What To Look For When Buying Fresh Coconut (And Signs It's Past Its Prime)

For some people, the coconut is a bit of a mystery. What is it? Can you call it a fruit? Is it in a category all its own? And how do you eat one? In fact, a coconut does it all as a nut, a seed, and a fruit; however, it's technically a dry drupe because of its hard covering. Whatever the coconut is, people love its flavor, and for many of us who don't live in a "coconut climate," we love what a rarity it is. Still, there is more to your raw coconut than its taste and uniqueness.

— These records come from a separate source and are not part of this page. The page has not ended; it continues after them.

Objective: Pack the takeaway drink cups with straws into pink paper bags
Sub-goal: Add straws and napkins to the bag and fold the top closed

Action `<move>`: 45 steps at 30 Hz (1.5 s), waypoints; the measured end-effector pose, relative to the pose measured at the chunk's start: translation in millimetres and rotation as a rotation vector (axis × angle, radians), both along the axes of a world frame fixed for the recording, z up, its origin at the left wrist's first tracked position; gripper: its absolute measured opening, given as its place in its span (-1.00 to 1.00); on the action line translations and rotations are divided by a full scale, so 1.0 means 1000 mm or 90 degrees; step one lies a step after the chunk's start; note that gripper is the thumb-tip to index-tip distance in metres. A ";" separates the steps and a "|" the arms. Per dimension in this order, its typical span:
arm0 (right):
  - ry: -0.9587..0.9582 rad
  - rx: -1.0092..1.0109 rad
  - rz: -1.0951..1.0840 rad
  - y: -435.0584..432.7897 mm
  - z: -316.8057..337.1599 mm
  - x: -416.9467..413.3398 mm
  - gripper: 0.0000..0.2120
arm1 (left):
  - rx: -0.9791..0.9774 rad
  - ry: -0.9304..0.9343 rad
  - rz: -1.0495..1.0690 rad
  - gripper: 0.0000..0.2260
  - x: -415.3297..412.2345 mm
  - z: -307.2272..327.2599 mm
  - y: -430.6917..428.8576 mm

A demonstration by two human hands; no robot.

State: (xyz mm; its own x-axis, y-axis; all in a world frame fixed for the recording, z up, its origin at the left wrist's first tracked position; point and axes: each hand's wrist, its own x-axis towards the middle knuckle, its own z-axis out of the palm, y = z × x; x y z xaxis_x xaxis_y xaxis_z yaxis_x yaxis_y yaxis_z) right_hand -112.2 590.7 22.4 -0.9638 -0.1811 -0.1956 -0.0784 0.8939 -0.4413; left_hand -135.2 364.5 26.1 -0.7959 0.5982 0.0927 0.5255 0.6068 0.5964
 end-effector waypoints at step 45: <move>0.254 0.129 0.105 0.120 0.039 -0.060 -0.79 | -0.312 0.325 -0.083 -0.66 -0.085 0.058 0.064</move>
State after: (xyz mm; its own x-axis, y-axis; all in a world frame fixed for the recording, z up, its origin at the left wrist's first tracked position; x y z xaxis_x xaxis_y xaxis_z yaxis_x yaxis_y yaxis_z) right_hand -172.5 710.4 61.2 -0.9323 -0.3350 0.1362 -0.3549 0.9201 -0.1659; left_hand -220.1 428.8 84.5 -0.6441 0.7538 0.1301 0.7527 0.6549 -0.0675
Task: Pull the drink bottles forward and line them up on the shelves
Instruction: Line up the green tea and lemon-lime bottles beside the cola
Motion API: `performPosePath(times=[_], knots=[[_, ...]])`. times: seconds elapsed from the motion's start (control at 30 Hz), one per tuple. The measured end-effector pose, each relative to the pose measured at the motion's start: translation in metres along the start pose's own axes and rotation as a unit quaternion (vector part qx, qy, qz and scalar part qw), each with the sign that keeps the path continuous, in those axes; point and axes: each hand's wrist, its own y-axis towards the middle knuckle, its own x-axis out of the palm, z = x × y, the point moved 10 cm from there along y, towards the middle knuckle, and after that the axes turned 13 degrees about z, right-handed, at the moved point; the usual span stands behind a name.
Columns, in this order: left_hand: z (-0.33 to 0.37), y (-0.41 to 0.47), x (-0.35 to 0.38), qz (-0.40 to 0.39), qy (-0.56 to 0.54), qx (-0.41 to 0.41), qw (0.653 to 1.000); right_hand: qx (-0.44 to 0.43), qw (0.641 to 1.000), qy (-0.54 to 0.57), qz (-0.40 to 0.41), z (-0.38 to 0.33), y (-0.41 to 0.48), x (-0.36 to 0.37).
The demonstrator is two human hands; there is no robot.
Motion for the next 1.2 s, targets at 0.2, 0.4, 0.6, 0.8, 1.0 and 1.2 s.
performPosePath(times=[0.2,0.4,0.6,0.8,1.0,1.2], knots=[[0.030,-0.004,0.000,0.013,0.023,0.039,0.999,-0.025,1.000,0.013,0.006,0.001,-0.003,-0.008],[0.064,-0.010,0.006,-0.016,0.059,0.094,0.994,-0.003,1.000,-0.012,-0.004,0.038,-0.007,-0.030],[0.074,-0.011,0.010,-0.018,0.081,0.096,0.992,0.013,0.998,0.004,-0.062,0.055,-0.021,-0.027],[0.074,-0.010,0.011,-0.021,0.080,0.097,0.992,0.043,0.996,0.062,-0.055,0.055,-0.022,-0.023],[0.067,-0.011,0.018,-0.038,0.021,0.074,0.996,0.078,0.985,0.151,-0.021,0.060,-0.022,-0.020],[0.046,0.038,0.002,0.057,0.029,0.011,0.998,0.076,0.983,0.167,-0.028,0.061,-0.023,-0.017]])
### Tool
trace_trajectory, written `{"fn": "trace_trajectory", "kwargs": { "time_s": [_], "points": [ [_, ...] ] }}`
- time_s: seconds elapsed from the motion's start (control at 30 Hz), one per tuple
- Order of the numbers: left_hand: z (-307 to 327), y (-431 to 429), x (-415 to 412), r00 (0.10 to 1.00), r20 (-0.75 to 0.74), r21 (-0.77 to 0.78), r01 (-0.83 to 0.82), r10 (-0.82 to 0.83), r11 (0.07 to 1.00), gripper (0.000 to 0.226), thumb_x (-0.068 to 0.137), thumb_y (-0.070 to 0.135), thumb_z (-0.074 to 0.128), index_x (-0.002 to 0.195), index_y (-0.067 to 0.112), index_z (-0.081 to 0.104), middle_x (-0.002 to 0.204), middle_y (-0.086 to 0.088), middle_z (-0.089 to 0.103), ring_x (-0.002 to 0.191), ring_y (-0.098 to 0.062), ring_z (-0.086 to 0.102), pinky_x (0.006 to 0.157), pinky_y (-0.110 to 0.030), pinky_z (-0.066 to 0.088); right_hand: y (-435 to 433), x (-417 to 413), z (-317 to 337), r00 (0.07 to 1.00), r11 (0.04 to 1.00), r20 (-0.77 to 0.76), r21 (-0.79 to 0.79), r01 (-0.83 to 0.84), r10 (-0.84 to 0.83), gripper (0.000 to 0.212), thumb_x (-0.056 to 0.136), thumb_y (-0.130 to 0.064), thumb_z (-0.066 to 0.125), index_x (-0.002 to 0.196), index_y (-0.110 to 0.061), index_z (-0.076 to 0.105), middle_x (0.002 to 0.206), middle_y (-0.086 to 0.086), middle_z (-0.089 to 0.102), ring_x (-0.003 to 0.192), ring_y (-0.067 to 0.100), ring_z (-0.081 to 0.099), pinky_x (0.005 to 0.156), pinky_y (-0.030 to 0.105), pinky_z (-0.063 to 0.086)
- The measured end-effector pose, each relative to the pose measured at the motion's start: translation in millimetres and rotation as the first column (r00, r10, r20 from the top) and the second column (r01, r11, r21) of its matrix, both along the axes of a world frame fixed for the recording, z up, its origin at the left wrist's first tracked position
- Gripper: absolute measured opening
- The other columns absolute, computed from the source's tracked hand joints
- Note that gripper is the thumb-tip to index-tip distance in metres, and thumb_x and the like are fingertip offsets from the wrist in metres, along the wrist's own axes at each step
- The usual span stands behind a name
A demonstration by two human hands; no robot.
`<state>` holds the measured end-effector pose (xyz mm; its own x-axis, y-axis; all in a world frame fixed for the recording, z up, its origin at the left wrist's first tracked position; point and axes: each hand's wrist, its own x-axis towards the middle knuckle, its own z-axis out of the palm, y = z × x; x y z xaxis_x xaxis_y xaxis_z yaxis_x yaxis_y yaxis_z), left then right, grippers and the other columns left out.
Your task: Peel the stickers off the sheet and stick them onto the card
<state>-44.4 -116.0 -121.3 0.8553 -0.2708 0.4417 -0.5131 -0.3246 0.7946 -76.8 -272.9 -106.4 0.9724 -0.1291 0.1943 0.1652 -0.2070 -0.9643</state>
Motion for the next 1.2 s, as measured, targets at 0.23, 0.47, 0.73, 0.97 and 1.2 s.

One coconut supplies everything you need for your favorite coconut cake recipe, a hearty snack, the toasted coconut on your salad or seafood, coconut water to drink, and even coconut oil for use on your skin or in food recipes. Like many natural foods you eat, the coconut has some health benefits — just 1 cup contains over 20% of your daily fiber needs and 60% of your body's daily manganese requirements.

The tropical coconut is healthy and tasty, but there's one small problem: If you don't buy coconut often, it's intimidating trying to choose one at the grocery store. With its large size, heavy weight, and hard, somewhat stringy covering, it's a mystery as to what you're looking for.

Choosing your coconut

When choosing the right coconut, start with your hands and pick it up to feel the weight. A good, fresh coconut has a solid, heavy weight to it. When a coconut gets old, it starts to dry up, and when you hold it, it feels light. While you're holding the coconut, pay attention to how the fibers feel on the shell. The fibers are that brown stringy stuff all over the coconut. They sometimes look dry; however, you want a coconut with moist, damp-feeling fibers, which tell you the coconut is fresh, ripe, and full of moisture.

Coconuts naturally have water inside of them, and people enjoy drinking it straight from the coconut or adding it to recipes. However you choose to use it, you certainly don't want a dried-out coconut with no delicious coconut water inside. The best way to tell if it's full of water is to put the coconut up to your ear. Sure, you may look a little silly in the grocery store, but most people will assume you're a professional and watch in awe. Give the coconut a shake and listen for water sloshing around. If you don't hear anything, then the water has likely dried up.

Dry fibers, light weight, and no signs of water are reliable indicators that a coconut isn't any good. However, if it's moist on the outside, feels like it's got some weight to it, and has liquid rolling around inside, you've found a ripe coconut that's ready to be cut open and enjoyed.